So here’s the scoop – China increased interest rates by 27 basis points. Most of Asia’s markets rallied earlier in the day, and upbeat news on more mergers has already pushed up the DJI by 100 points.
Market looks like it’s recovering nicely. But then again, tomorrow can be another pop goes the weasel.
Sinopec is more on the lines of what I wanted to talk about today. There are a few pointers why I think they’re a good buy. A. the latest inflation data over in China suggests that the chances of the government cutting gas prices to control the inflation is high, meaning that more subsidy and government funding is likely – look at what they’ve already done with interest rates, a good indicator.
B. Oil prices are down over 25% since last May, and domestic prices are now more in-line with international prices (previously there was a small discount). A cut in fuel tax will also be more likely than not.
Add A and B together, and that’s good news for Sinopec.
Meanwhile, their fundamentals have been improving as expected. Their development with their Puguang project, likely to be as large as the West-East pipeline, will mostly boost up their reserves and upstream activities.
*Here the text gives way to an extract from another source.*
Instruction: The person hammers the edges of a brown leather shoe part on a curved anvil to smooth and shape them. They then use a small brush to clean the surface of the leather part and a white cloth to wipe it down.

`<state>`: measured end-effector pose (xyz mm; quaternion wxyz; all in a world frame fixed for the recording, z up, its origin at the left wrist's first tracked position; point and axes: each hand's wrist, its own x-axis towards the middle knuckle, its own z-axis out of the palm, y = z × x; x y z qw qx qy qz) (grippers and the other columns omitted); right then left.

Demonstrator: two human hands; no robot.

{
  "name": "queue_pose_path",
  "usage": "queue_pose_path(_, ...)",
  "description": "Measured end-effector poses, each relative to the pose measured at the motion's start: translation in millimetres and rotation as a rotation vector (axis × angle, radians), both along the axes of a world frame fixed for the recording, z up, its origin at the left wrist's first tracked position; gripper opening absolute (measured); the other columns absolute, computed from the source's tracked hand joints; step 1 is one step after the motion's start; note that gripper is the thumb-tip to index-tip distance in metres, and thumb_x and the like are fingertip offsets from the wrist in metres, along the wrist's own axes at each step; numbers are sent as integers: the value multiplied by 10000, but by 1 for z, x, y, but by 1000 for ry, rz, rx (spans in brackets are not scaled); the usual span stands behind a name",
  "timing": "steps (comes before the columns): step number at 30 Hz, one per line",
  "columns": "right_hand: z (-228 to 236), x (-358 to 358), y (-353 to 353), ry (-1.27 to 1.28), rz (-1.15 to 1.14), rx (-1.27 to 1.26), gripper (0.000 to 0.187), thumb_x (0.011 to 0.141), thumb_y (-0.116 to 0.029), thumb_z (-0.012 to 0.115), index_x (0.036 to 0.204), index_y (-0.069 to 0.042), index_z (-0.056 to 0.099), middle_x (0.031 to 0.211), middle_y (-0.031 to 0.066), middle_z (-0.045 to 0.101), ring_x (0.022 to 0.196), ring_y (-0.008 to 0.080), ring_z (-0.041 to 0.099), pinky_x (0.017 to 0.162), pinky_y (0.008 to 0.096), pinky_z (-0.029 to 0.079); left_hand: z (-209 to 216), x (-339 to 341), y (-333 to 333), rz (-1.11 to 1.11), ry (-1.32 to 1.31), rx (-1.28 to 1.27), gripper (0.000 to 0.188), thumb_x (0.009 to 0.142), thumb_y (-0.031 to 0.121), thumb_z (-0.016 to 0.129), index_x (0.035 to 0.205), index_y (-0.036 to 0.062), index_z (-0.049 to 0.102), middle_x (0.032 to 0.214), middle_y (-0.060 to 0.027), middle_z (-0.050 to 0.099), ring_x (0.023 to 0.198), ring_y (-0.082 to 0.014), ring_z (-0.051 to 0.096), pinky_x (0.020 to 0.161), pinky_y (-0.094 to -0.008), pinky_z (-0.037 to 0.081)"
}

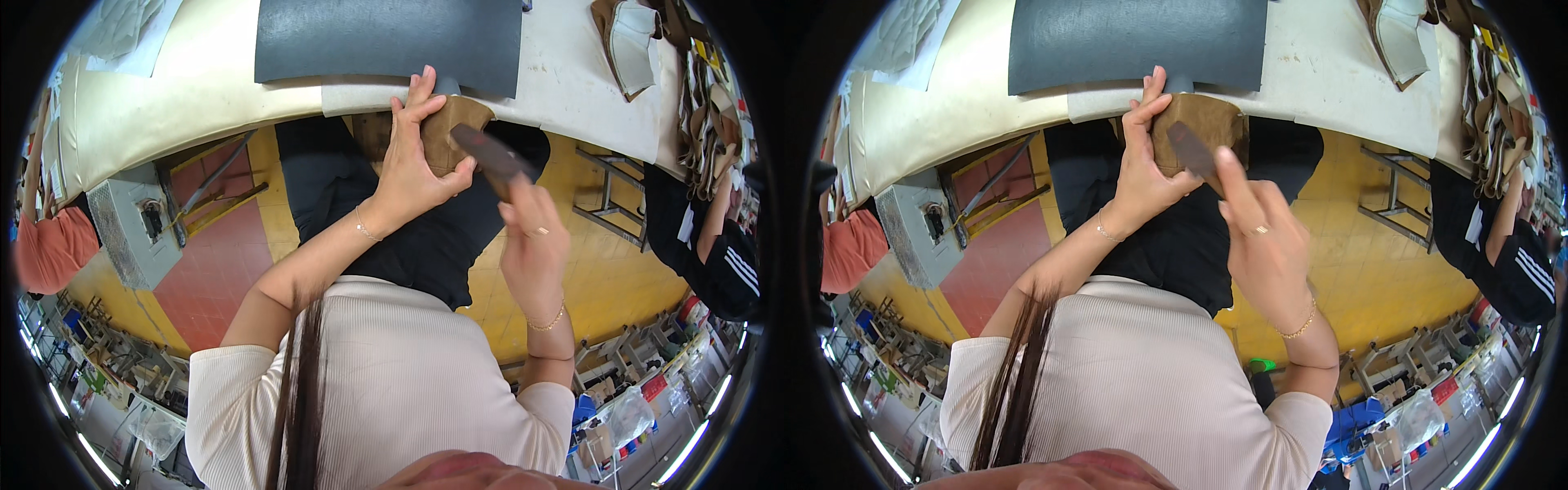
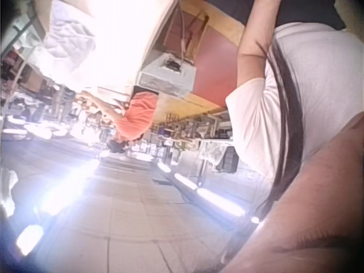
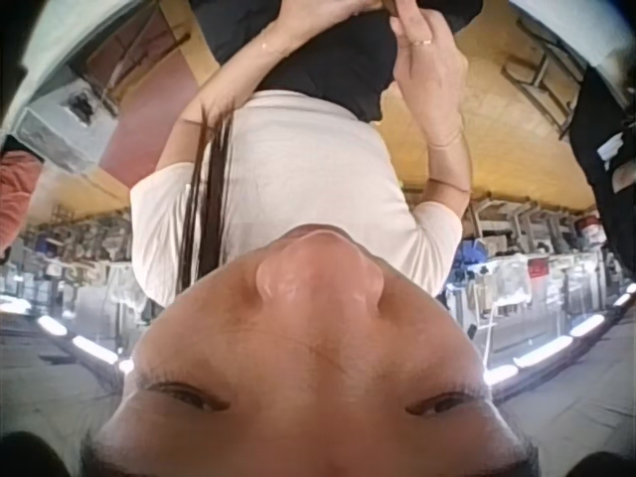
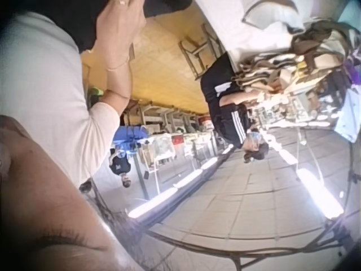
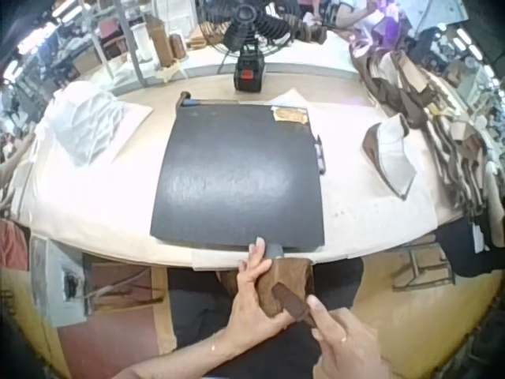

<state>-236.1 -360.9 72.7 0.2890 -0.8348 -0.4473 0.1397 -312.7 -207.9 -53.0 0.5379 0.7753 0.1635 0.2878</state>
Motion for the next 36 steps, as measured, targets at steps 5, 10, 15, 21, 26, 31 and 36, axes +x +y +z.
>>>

Also note that with current weak crude prices, there’s normally an underperformance in the market. With Sinopec’s sizeable downstream operations, they shouldn’t be as sensitive to the falling crude prices. Conversely, if crude prices rose back above 60 to 70 dollars a barrel in 2007, investors would normally switch back to upstream oil producers – something I don’t see to be very likely.
Sinopec will be releasing their 2006 earnings either April 4, or April 10. I think their profit should reach 51 billion Chinese Yuan (about USD 6.25 billion).